Last winter, a sixth grade class at Gustavslund school in Växjö in south central Sweden reported Toys"R"Us to the Reklamombudsmannen (Ro), a self-regulatory agency which polices marketing and advertising communications in Sweden to ensure they are in line with guidelines set out by the International Chamber of Commerce (ICC).

According to the youngsters, the Toys"R"Us Christmas catalogue featured “outdated gender roles because boys and girls were shown playing with different types of toys, whereby the boys were portrayed as active and the girls as passive”, according to a statement from Ro.

The group’s teacher explained to the local Smålandsposten newspaper that filing the complaint was the culmination of more than two years of “long-term work” by the students on gender roles.

Thumbing through the catalogue, 13-year-old Hannes Psajd explained that he and his twin sister had always shared the same toys and that he was concerned about the message sent by the Toys"R"Us publication.
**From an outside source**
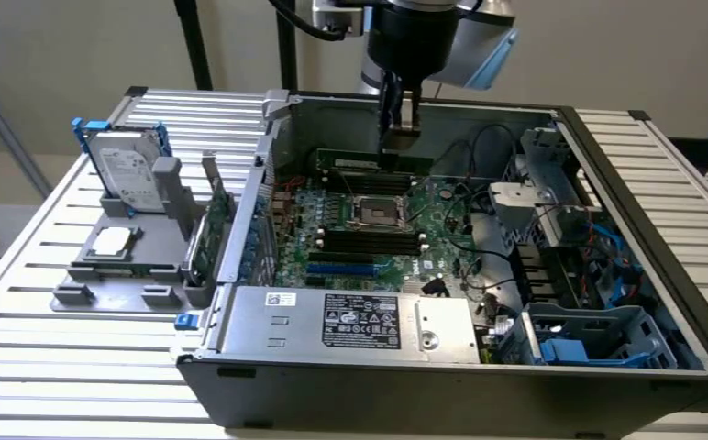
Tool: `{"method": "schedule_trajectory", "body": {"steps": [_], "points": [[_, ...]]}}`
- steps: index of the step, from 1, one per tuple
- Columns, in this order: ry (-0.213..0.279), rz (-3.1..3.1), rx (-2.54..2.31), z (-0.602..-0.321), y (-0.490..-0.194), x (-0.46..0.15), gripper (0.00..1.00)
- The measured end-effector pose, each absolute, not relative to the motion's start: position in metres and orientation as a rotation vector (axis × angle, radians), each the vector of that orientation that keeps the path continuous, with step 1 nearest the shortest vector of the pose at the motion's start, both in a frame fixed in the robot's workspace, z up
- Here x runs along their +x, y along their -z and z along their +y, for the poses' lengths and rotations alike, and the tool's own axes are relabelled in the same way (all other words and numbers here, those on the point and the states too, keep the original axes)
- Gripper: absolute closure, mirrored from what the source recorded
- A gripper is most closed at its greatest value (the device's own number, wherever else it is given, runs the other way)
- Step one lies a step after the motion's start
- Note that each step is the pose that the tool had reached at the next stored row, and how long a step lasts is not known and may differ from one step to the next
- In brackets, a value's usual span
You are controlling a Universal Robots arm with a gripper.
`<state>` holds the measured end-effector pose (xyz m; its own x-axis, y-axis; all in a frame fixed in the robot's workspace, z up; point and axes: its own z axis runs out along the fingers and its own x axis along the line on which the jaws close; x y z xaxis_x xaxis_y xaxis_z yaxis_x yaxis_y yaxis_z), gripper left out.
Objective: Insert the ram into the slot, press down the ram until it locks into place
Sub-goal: 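Insert the ram into the slot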
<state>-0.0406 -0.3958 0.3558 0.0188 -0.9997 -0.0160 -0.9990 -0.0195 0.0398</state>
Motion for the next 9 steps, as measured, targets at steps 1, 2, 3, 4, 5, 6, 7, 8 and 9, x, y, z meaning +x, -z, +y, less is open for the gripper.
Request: {"method": "schedule_trajectory", "body": {"steps": [1,2,3,4,5,6,7,8,9], "points": [[0.061,-2.186,2.231,-0.394,-0.354,-0.041,0.87],[0.061,-2.184,2.233,-0.392,-0.352,-0.041,0.87],[0.061,-2.183,2.235,-0.39,-0.35,-0.041,0.87],[0.061,-2.181,2.237,-0.387,-0.348,-0.041,0.87],[0.061,-2.179,2.238,-0.386,-0.347,-0.04,0.87],[0.061,-2.177,2.24,-0.385,-0.345,-0.039,0.87],[0.061,-2.175,2.242,-0.384,-0.343,-0.039,0.87],[0.061,-2.174,2.243,-0.383,-0.341,-0.038,0.87],[0.061,-2.173,2.244,-0.382,-0.339,-0.036,0.87]]}}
“Small girls in princess stuff…and here are boys dressed as super heroes. It’s obvious that you get affected by this,” he told the newspaper.
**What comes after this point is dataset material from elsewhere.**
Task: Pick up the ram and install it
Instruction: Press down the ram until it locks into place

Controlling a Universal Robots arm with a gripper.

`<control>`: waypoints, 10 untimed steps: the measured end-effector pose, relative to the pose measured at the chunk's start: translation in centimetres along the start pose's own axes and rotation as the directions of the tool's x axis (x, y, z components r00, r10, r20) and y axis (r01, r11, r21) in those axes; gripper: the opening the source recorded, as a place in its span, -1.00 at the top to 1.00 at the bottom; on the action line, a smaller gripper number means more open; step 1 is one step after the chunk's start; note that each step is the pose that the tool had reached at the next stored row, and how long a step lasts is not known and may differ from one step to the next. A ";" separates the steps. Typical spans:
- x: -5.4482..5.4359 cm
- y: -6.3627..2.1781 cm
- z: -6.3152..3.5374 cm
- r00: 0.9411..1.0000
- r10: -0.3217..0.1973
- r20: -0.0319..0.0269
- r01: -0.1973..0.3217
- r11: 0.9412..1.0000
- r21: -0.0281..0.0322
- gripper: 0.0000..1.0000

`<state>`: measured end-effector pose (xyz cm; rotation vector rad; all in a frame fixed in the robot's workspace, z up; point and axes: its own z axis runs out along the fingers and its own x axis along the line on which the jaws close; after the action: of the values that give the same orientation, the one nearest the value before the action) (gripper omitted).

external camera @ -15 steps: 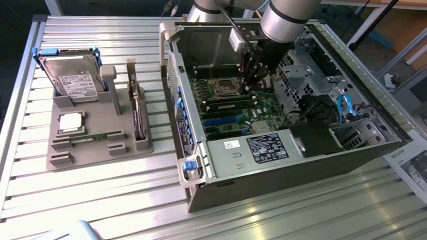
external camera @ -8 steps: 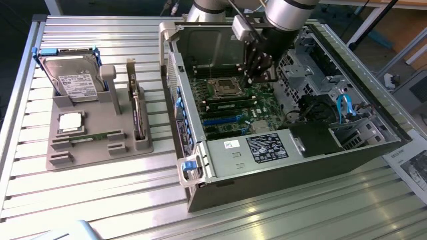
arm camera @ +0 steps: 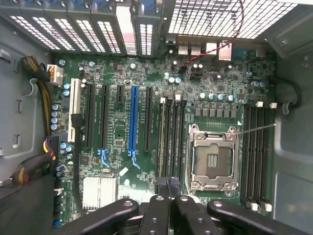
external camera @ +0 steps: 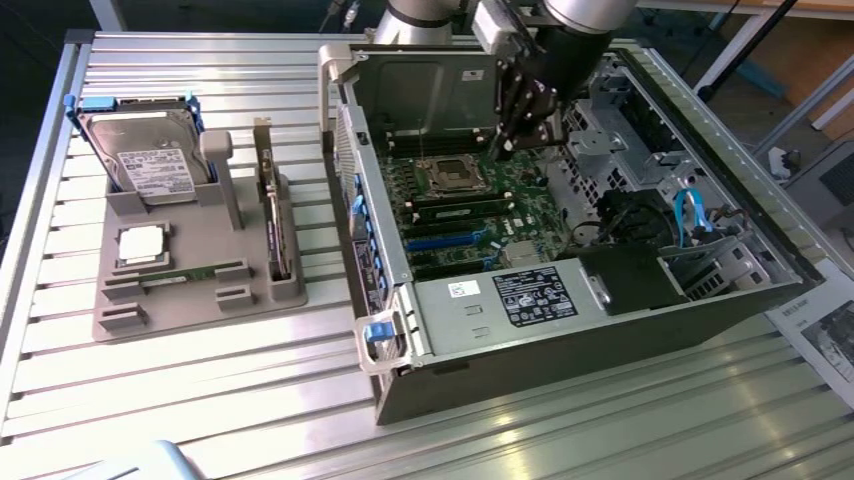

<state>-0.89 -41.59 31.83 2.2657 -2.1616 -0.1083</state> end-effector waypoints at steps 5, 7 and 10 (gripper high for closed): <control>-0.1 0.10 -1.76 1.000 0.000 0.000 0.000 1.000 0.004 0.80; -0.1 0.13 -2.32 1.000 0.000 0.000 0.000 1.000 0.005 0.80; -0.1 0.16 -2.85 1.000 0.000 0.000 0.000 1.000 0.007 0.80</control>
<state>-0.89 -41.59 34.69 2.2692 -2.1649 -0.1010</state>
“When I see that only girls play with certain things then, as a guy, I don’t want it.”

Children's toys are often sources of great frustration, especially for womanists and feminists, since they're seemingly never-ending pools of stereotypical gender roles.  Toys for girls often mimic the roles of care-taking and domesticity, while those for boys often encourage aggression.  And of course there's the problematic active vs. passive.

When kids like this seek to change the world, I'm reminded that there is hope for us.  If sixth-graders can see how the enforcement of stereotypical gender roles in a toy catalog can be problematic, and a third grader can organize a rally to support gay marriage, well, that's just incredibly amazing.